You are given a set of 'n' symbols, each with a given probability of occurrence. Your task is to devise a prefix-free binary code for these symbols using an alphabet {‘A’, ‘B’}.
However, the transmission time for the letters in the alphabet is unequal:
Transmitting 'A' takes 1 unit of time.
Transmitting 'B' takes 2 units of time.
Your goal is to find an optimal set of codes that minimizes the total expected transmission time. The expected time is calculated as the sum over all symbols of (symbolprobability * timeofitscode).
A prefix-free code is one where no symbol's code is a prefix of another symbol's code.
Input Format:
The first line of input contains an integer 'n', the number of symbols.

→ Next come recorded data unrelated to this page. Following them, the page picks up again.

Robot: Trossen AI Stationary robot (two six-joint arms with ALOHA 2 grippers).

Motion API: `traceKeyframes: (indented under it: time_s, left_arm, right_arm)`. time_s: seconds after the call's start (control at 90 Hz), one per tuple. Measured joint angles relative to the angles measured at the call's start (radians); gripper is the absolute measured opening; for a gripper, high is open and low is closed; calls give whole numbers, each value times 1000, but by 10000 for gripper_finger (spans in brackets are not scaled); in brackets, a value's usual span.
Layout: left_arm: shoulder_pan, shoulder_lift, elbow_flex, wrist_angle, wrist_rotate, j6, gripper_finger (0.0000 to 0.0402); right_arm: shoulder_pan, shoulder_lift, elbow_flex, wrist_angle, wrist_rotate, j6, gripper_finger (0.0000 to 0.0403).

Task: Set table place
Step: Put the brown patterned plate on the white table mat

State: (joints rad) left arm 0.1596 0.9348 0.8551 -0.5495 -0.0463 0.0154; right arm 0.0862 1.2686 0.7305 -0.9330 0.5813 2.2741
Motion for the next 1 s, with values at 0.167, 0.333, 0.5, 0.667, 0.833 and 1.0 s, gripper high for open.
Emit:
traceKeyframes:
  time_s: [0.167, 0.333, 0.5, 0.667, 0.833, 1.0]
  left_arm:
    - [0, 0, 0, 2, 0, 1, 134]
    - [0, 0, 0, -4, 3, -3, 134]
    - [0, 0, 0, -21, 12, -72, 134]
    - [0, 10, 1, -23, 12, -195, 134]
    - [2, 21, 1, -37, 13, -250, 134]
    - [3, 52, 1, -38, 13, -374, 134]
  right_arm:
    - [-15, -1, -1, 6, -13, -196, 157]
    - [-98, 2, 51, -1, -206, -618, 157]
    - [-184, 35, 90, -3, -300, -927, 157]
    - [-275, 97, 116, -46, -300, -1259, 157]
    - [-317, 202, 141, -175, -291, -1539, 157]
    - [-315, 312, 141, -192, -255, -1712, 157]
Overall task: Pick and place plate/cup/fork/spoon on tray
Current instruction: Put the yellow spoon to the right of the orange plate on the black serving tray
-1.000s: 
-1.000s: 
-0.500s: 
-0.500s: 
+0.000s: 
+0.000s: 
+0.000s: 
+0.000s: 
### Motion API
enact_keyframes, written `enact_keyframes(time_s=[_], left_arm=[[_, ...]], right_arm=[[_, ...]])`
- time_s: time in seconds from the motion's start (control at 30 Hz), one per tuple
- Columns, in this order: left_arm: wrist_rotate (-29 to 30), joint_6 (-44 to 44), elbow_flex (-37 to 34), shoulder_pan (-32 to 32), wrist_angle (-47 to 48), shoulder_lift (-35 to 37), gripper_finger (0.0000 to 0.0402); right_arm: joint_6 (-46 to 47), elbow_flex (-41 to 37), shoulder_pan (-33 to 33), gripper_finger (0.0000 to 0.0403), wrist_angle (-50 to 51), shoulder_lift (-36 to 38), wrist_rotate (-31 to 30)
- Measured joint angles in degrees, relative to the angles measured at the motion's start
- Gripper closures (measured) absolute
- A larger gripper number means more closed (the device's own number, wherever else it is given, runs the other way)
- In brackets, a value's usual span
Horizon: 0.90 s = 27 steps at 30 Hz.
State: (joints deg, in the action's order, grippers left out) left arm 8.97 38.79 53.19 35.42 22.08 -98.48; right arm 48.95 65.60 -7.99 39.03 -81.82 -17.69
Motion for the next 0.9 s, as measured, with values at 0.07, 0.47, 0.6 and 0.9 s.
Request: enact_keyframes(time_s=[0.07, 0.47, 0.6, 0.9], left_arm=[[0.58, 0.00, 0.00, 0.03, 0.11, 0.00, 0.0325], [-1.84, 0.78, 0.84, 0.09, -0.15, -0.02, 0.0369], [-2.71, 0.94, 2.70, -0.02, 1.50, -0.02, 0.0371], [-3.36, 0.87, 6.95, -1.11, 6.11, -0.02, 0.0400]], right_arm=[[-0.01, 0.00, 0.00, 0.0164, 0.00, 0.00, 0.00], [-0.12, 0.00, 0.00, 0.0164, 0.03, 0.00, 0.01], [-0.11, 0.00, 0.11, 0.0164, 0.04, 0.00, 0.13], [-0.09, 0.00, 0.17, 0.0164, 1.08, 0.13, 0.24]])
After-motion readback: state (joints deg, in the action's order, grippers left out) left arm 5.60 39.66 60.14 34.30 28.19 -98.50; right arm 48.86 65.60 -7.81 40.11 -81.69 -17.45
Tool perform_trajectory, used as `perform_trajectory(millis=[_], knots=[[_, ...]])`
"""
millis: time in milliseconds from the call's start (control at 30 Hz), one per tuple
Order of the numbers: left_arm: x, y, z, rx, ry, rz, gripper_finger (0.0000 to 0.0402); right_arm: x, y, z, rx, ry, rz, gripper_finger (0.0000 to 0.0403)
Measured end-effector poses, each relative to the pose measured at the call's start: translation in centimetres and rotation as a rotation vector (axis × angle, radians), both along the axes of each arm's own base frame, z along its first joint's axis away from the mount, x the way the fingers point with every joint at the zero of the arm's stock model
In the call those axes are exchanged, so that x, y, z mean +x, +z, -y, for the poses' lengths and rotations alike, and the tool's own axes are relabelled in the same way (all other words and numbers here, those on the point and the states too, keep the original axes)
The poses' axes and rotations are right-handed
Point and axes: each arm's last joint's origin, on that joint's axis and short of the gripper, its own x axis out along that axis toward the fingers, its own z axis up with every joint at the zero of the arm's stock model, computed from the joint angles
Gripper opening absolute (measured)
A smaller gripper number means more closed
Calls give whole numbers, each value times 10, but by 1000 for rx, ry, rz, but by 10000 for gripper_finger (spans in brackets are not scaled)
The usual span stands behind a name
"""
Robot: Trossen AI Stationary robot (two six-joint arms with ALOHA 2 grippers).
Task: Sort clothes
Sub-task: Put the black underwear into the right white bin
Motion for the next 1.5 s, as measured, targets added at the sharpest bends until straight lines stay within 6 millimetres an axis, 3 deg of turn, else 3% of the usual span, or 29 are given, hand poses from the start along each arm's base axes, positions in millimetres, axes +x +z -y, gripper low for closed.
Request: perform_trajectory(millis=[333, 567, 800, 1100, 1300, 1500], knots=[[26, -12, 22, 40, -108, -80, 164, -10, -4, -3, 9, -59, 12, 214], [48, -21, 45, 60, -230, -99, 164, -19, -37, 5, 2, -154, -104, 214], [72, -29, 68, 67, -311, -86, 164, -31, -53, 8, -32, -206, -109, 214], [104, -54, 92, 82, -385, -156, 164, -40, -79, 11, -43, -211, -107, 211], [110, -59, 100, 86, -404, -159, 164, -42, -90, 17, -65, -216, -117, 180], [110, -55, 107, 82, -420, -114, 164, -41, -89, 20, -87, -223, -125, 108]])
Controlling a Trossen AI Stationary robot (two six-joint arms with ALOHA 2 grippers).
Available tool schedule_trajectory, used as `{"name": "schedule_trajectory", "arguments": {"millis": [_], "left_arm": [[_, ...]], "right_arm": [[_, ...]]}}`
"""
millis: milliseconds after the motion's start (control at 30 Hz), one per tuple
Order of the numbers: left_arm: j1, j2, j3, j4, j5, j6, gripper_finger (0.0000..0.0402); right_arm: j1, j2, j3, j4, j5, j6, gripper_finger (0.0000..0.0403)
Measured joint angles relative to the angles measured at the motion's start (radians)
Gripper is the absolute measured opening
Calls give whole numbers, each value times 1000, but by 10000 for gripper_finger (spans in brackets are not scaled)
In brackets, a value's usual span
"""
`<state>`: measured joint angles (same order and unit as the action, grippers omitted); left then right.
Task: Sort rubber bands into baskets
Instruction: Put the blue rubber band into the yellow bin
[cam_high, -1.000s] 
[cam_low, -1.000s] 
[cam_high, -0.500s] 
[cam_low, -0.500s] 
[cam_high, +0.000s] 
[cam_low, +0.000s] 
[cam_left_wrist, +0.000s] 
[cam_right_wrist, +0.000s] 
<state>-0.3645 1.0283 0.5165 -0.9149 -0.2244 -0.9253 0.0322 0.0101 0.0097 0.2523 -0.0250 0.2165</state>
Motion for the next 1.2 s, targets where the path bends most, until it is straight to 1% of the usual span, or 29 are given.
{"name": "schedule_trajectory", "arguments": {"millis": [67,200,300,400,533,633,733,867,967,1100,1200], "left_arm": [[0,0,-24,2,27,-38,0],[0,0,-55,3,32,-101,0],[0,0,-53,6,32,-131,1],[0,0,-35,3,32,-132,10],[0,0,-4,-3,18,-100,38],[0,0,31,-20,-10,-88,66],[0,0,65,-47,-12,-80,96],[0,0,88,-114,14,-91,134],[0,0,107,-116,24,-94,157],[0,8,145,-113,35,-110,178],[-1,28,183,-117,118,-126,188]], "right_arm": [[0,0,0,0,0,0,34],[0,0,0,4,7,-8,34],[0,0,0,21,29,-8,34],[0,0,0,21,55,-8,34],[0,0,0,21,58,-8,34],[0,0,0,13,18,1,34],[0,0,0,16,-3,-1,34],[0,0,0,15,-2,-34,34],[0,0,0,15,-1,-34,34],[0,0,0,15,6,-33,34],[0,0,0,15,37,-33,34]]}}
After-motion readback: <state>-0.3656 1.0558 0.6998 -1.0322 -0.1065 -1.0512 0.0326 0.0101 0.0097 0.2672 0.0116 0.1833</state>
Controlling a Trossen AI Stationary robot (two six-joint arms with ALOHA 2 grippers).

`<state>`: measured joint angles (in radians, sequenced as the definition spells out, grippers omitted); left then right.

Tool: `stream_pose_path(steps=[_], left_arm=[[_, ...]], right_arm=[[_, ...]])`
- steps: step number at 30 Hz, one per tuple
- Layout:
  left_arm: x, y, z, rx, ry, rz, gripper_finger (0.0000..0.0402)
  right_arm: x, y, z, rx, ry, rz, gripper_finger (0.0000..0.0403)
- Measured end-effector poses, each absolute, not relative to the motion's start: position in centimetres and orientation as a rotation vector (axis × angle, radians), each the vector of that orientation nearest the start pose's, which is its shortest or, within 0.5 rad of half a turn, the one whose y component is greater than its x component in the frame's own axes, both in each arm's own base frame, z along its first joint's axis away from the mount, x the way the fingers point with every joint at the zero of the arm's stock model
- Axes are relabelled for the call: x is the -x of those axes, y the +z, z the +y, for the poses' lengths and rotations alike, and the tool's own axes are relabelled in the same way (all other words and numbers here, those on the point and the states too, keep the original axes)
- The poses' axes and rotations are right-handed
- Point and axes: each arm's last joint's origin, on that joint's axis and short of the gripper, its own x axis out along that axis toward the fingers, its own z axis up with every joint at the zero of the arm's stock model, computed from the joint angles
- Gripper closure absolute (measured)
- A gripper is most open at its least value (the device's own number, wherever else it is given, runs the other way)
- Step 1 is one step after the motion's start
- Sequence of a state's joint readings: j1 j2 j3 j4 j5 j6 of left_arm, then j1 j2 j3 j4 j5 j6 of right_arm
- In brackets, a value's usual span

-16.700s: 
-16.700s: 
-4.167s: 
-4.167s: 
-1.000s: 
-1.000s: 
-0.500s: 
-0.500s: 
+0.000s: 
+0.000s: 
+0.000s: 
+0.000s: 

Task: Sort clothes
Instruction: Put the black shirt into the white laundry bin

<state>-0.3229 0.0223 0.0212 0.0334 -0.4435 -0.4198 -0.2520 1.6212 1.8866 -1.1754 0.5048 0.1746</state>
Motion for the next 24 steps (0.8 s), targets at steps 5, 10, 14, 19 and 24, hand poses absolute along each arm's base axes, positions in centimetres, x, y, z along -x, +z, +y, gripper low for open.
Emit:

The second line contains 'n' space-separated floating-point numbers, representing the probabilities of the symbols. The sum of these probabilities will be 1.
Output Format:
Print a single floating-point number representing the minimum possible expected transmission time, rounded to a precision of 5 decimal places.
Note:
The standard Huffman coding algorithm greedily combines the two nodes with the lowest probabilities to form a new node. This works for uniform letter costs (e.g., '0' and '1' both costing 1 unit).
For unequal letter costs, the greedy Huffman approach fails. The optimal substructure is more complex. A simple pairing might not be optimal because combining low-probability nodes might force the use of the expensive letter 'B' too often.
The Larmore-Hirschberg algorithm provides a more sophisticated solution, but for the given constraints, a dynamic programming approach is more suitable.